In León Sheen invites his fellow travellers to a night at the Parador Hotel of San Marcos, previously a 16th century monastery, accompanied by the music of the immortal (dead) Nick Drake. Filming took place during 3 days using rooms 366 and 359. One of the hotel receptionists, Juan Miguel, played the waiter who provided the room service.

The extraordinary facade of the hotel is lovingly employed during the scene when the pilgrims arrive there.

They next visit the Cruz de Ferro, an iron cross on a wooden pole where traditionally each pilgrim makes a wish or promise and adds a stone to the pile.

Lugo province takes us to O Cebreiro, (for the scene where Jack explains his wish to be a writer like Joyce or Yeats as they walk out of the village).

Sheen’s own father was a Galician immigrant from Salceda de Caselas, in Pontevedra.

Our group end up in Santiago de Compostela with its outstanding Cathedral in the Plaza do Obradoiro, which they visit, although restrictions today would prevent some of their gestures with statues.

At A Coruña province we first see the spires of Santiago from Monte do Gozo, and after the obligatory visits to the cathedral, Plaza de las Platerías and the Pilgrim office to get their Compostela certificates, the group continues to Muxia near Finisterre (literally Land’s End), where we see the viewpoint (Mirador) do Corpiño, the lighthouse and the Sanctuary of Virxe da Barca.

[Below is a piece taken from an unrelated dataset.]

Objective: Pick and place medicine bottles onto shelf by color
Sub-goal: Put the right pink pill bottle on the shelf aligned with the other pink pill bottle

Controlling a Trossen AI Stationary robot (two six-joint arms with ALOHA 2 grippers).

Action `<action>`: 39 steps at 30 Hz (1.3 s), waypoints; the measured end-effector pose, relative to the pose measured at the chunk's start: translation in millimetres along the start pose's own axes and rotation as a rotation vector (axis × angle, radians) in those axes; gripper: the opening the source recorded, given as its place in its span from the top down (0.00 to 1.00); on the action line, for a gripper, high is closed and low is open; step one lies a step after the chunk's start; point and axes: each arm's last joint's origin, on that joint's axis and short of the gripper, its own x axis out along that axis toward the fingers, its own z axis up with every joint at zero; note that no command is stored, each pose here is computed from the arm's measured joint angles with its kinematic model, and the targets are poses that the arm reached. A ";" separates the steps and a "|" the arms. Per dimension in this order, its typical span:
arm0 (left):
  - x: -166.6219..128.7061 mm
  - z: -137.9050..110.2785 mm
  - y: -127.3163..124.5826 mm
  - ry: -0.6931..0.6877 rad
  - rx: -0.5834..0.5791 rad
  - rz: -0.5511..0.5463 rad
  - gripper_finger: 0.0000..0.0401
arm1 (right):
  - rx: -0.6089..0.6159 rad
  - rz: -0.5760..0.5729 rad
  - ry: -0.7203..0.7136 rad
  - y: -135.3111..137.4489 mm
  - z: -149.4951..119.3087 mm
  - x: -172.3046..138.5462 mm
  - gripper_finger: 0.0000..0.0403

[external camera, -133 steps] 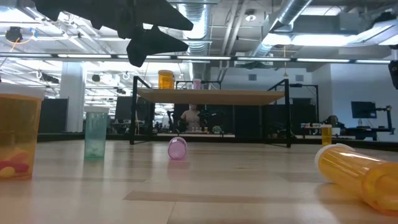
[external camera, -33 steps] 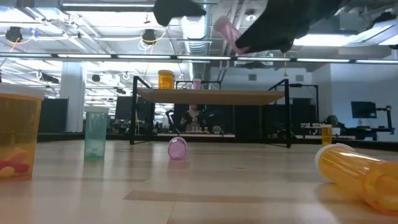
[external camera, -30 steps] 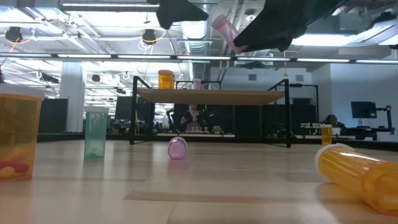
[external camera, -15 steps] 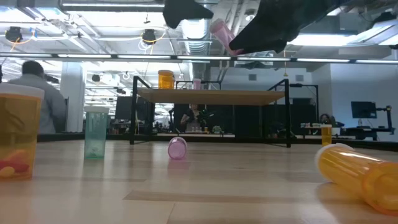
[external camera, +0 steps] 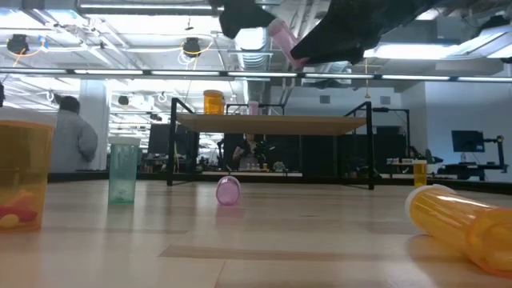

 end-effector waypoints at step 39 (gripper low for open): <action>23.1 -14.4 -9.6 0.160 0.004 0.112 0.30 | 0.012 0.002 -0.011 0.3 1.2 -0.1 0.69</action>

Here his journey ends, and Sheen casts the ashes of his son towards the sea and, we hope, finds closure.

The Camino de Santiago has existed for over a thousand years and is one of the great Christian pilgrimage routes, along with Rome and Jerusalem.

The film led directly to a multiplication by 5 of the number of Americans on the Camino the following year.

I have sent my motorway ticket to the royal household for reimbursement although, to be honest, I don’t hold out much hope.